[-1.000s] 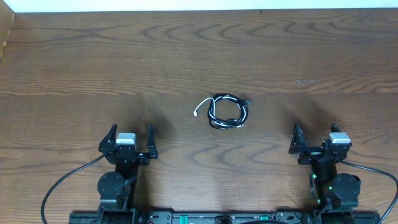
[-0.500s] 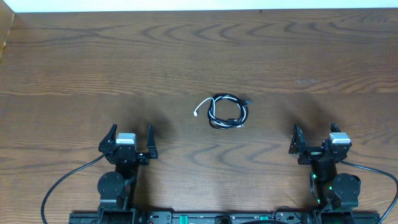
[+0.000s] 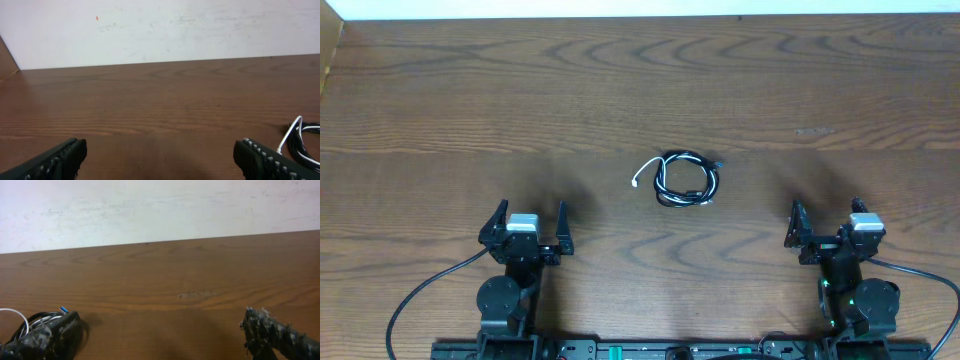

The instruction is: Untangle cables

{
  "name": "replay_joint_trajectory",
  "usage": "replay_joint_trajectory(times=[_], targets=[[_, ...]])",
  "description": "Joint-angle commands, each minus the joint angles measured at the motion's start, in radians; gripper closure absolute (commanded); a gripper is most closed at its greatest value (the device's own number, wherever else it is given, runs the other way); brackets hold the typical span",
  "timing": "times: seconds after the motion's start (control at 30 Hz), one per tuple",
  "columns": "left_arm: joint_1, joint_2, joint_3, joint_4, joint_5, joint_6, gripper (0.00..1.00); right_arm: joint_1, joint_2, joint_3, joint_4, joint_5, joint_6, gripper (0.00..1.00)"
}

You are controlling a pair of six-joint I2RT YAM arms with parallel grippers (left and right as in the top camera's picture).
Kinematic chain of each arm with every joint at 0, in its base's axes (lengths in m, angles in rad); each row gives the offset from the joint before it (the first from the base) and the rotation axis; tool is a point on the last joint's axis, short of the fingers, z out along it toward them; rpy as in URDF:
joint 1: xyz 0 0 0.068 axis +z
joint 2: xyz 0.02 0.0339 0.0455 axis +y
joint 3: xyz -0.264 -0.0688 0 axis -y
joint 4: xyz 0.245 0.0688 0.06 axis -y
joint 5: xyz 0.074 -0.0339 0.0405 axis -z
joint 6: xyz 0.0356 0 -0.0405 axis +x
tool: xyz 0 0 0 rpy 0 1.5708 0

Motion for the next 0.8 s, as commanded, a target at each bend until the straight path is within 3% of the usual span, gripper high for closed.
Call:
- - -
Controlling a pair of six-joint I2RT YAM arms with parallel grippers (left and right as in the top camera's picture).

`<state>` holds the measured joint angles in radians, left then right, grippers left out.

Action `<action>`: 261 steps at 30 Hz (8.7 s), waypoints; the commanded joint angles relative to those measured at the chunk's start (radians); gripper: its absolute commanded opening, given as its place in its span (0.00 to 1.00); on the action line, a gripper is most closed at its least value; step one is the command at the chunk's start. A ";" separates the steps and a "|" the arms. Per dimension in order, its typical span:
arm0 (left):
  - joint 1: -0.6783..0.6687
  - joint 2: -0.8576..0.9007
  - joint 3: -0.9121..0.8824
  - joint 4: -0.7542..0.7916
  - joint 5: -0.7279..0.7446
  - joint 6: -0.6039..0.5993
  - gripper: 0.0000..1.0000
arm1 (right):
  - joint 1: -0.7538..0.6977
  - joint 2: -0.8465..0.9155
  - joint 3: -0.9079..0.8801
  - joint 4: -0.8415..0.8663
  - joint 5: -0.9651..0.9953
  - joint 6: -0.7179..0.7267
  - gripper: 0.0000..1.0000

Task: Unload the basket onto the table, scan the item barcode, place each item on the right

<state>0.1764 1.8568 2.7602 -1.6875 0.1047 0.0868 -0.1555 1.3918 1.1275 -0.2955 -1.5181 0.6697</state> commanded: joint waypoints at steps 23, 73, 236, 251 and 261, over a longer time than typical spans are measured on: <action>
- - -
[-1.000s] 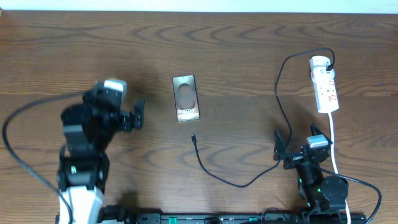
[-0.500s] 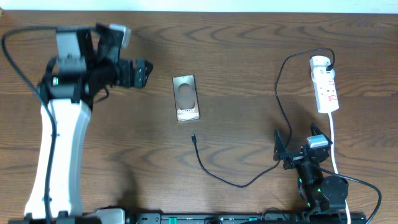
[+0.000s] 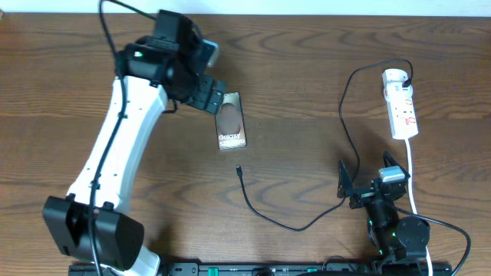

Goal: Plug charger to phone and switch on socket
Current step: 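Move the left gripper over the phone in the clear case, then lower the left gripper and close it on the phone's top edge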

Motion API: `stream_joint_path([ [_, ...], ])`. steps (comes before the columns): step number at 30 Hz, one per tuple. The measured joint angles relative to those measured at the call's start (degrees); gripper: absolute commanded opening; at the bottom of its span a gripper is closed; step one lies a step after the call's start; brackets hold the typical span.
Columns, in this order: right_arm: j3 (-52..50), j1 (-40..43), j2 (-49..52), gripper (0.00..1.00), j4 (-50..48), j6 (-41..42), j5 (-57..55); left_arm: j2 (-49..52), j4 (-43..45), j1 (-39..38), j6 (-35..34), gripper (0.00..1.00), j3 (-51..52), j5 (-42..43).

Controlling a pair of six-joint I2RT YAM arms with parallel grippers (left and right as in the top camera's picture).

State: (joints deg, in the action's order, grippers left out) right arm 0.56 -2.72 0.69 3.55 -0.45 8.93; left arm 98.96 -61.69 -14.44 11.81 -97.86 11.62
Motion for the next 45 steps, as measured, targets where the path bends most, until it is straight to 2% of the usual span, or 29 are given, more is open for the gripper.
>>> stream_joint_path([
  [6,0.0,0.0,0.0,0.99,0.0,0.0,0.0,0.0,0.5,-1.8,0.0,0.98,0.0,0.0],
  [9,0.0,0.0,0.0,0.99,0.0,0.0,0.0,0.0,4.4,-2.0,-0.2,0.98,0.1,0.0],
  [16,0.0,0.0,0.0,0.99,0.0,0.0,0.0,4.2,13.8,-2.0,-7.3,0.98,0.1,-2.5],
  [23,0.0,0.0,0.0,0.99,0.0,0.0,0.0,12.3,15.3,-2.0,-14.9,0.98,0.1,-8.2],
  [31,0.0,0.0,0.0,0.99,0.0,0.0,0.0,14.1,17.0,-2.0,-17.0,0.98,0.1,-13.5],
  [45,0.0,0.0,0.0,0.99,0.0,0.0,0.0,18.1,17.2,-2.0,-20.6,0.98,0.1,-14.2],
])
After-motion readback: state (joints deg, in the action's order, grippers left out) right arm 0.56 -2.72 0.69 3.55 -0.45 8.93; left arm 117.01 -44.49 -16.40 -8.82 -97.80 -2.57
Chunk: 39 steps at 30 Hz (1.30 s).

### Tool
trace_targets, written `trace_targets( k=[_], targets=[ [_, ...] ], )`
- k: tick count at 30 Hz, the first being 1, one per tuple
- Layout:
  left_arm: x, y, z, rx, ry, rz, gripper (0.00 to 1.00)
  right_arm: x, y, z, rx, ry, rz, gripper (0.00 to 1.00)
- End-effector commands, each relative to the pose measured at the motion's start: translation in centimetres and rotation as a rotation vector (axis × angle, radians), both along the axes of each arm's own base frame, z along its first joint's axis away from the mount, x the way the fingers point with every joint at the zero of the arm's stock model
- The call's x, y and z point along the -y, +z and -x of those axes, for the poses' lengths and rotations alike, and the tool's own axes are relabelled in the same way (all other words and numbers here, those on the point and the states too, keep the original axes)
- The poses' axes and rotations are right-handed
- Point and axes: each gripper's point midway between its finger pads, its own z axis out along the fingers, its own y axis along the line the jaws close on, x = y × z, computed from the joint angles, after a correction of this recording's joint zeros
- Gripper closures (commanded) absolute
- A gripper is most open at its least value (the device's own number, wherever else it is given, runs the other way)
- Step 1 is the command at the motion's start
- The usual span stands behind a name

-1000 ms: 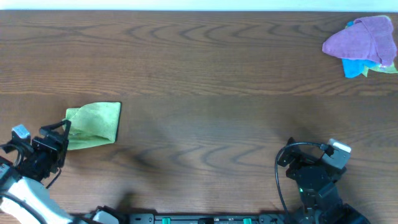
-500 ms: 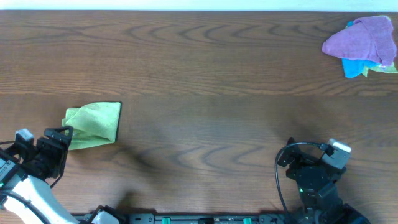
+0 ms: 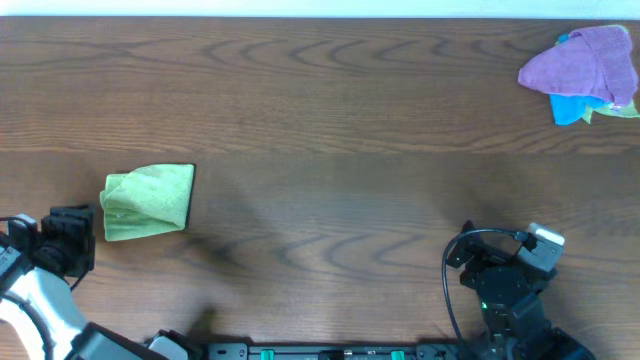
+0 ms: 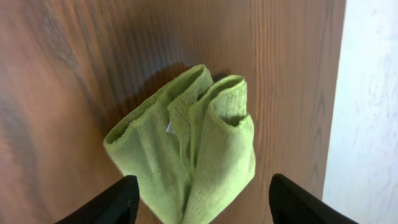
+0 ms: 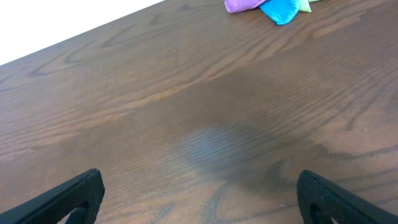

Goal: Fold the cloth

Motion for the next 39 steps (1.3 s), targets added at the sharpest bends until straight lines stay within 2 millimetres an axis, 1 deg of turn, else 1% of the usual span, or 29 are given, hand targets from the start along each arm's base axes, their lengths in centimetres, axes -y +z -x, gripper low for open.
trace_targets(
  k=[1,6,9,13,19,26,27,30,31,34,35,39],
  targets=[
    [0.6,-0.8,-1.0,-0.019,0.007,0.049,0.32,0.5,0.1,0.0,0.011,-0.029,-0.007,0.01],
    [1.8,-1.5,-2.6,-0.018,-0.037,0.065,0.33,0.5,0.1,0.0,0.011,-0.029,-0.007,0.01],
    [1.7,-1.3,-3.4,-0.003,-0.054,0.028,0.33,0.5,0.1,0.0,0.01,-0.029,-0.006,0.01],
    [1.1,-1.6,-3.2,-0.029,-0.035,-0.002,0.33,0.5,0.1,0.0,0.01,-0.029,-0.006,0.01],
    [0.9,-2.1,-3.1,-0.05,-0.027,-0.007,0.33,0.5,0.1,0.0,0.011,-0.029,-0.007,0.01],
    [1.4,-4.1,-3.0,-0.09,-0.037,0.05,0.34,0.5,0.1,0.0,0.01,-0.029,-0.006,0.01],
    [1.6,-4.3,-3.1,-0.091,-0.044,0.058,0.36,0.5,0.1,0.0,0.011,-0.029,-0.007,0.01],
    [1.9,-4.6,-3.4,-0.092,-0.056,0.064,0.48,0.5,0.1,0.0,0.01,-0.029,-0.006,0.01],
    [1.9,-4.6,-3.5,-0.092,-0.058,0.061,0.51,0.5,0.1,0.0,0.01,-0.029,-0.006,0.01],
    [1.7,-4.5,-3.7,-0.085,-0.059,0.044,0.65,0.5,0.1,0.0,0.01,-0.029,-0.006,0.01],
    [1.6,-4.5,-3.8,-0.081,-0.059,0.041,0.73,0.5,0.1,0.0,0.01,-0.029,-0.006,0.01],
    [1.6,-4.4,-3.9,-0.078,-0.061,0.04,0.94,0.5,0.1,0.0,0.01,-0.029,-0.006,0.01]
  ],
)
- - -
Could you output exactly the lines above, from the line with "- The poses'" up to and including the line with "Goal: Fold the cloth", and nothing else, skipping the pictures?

- The poses' axes and rotations are right-handed
- Point and axes: each gripper's point midway between its finger pads, its own z axis out along the fingers, its own y axis along the line the jaws close on, x = y × z, computed from the joint angles, after a correction of this recording's joint zeros
- Gripper closures (commanded) absolute
- A gripper is most open at its least value (the device's own number, wherever else it is given, runs the other way)
- Step 1 is the command at the motion's start
- The usual span stands behind a name

-1000 ms: 
-500 ms: 
+0 ms: 
+0 ms: 
+0 ms: 

Goal: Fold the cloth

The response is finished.